■ **WORK TASK**: Filter these entries, keeping only lines that hold the word "blue".
++++ DATASET RECORDS ++++
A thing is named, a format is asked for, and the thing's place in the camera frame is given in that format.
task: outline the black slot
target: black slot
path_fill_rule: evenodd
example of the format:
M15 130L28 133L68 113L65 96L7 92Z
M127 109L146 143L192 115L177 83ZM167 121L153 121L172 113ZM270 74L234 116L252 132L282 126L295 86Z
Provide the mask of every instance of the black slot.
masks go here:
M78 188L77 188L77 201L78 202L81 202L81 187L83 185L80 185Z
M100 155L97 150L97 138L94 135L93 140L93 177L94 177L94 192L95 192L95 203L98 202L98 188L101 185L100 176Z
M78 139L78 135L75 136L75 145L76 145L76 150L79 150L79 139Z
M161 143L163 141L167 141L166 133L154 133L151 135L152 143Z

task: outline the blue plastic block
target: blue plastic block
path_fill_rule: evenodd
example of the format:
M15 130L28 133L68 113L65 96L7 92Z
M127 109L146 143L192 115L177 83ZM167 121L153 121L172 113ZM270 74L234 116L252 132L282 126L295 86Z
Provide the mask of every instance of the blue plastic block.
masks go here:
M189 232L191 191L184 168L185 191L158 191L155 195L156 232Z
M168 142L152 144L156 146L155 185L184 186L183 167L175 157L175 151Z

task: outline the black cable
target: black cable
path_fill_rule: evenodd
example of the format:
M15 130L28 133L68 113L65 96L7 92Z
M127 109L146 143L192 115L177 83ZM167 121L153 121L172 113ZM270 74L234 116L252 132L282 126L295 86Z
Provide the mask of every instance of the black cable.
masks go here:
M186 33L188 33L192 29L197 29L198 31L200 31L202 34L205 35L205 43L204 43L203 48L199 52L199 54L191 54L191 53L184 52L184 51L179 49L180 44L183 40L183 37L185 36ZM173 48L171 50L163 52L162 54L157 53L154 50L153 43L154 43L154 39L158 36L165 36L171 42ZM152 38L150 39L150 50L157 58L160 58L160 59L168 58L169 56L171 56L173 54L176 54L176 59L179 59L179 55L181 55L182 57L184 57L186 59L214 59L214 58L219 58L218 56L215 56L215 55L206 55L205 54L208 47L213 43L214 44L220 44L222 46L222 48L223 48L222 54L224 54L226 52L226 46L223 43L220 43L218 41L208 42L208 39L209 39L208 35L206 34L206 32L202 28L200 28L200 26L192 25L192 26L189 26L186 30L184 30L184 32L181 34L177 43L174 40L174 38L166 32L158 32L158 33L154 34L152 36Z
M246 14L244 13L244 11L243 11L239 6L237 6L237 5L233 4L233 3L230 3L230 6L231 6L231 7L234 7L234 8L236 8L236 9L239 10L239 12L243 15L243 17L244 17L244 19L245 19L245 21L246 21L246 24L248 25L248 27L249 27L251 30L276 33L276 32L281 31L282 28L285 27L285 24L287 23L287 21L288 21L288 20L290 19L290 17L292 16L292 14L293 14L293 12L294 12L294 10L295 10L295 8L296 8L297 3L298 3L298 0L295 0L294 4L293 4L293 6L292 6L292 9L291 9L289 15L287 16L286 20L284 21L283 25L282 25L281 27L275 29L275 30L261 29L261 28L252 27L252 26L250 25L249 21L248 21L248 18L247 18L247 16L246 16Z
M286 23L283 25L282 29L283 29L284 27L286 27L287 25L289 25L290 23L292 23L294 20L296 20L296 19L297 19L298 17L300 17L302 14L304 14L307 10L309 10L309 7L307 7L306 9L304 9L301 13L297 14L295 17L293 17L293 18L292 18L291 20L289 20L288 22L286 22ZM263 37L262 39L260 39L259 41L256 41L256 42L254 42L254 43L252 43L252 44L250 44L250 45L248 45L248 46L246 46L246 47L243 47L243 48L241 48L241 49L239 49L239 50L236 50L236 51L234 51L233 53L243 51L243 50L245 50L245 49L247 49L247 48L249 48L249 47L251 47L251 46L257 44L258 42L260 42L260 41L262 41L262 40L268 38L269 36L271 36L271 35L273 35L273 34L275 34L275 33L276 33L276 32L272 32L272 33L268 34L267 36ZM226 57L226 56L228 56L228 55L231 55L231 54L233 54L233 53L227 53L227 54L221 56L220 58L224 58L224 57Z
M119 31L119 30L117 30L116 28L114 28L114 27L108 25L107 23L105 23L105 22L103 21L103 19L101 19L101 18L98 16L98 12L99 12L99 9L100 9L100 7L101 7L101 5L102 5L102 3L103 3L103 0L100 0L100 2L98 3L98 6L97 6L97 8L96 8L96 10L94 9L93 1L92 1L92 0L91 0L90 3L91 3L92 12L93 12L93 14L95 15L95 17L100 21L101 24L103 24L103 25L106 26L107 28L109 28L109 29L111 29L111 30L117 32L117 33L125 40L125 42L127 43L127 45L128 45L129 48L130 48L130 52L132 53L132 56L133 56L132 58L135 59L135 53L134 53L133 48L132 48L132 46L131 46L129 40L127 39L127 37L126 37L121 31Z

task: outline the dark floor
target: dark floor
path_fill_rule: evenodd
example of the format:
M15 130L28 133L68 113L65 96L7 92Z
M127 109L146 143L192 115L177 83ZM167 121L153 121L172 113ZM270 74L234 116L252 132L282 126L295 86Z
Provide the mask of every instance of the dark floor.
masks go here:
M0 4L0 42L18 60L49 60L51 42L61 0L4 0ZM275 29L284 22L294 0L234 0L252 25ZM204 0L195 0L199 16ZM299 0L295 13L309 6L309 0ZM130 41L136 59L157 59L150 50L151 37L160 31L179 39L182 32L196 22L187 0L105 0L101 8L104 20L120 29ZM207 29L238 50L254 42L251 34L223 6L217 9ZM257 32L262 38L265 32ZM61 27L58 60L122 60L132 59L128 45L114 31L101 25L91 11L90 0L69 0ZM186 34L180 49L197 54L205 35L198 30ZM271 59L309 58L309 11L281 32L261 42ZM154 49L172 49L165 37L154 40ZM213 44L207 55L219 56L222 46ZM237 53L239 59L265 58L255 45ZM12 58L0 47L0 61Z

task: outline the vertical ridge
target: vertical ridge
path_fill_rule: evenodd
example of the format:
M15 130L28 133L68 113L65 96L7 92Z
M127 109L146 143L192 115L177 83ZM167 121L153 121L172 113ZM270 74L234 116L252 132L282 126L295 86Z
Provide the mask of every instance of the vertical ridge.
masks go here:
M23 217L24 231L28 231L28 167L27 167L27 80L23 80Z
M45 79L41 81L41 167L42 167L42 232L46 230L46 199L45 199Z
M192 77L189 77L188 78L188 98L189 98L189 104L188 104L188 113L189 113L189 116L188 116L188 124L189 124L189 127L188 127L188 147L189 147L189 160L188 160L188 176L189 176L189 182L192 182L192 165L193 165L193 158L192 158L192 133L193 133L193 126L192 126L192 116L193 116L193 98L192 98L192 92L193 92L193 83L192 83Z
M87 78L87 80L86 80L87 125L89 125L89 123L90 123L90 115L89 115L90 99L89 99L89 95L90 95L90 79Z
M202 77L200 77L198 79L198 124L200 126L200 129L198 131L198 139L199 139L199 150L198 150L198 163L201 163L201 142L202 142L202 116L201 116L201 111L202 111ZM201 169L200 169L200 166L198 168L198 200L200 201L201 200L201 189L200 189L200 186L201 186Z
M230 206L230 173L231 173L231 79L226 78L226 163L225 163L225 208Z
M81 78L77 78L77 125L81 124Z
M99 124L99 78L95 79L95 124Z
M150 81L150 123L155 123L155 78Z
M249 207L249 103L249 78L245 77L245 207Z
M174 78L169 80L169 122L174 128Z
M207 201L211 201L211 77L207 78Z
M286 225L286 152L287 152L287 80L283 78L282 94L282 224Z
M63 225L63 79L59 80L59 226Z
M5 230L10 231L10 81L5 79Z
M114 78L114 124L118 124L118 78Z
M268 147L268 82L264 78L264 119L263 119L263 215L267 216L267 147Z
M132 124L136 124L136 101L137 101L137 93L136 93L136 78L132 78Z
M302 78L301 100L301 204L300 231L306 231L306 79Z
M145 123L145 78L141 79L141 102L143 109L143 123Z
++++
■ **ANSWER TO THIS TASK**:
task: outline the blue plastic block
target: blue plastic block
Provide the mask of every instance of the blue plastic block.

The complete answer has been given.